Your help is very valuable, @da-woods: thank you.

I'm very sorry to be the one who somehow introduced this bug in scikit-learn.

I think it's fine, @lorentzenchr: this is really a problem in a sole configuration and I also have approved this change.

I do not have time to help with this PR because I have more urgent tasks to do, but I will follow it in the meantime and review it then.

ogrisel · 2021-11-15T16:30:25Z

With boundscheck=True, test_readonly_array_wrapper passes successfully, but a lot of kmeans tests fail for various reasons.

Would be nice to open a dedicated issue :)

jeremiedbb · 2021-11-15T16:31:33Z

Would be nice to open a dedicated issue :)

there's a dedicated PR :) #21662

ogrisel

+1 for merging this PR. The new test_memmap_on_contiguous_data test makes it easier to try to reproduce a minimal version of the problem found in #20567 just by setting aligned=False.
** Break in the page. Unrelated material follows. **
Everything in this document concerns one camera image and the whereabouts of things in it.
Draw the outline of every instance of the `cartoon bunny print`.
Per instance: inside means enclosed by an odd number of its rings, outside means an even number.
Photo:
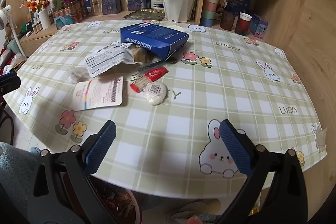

sklearn/utils/_readonly_array_wrapper.pyx

ogrisel · 2021-11-15T16:39:36Z

@da-woods any idea if memory aligned data is a general requirement for doing for loops on C-contiguous arrays? It might be related to SIMD vectorization that indeed requires memory aligned but I thought a C-compiler would be clever and generate loopy code that would start the loop with non-aligned arithmetic operations with scalar instructions and then proceed with vector instructions on memory aligned array chunks.

da-woods · 2021-11-15T17:26:45Z

@da-woods any idea if memory aligned data is a general requirement for doing for loops on C-contiguous arrays? It might be related to SIMD vectorization that indeed require memory aligned but I thought C-compiler would be clever and generate loopy code that would start the loop with non-aligned arithmetic operations with scalar instructions and then proceed with vector instructions once safe.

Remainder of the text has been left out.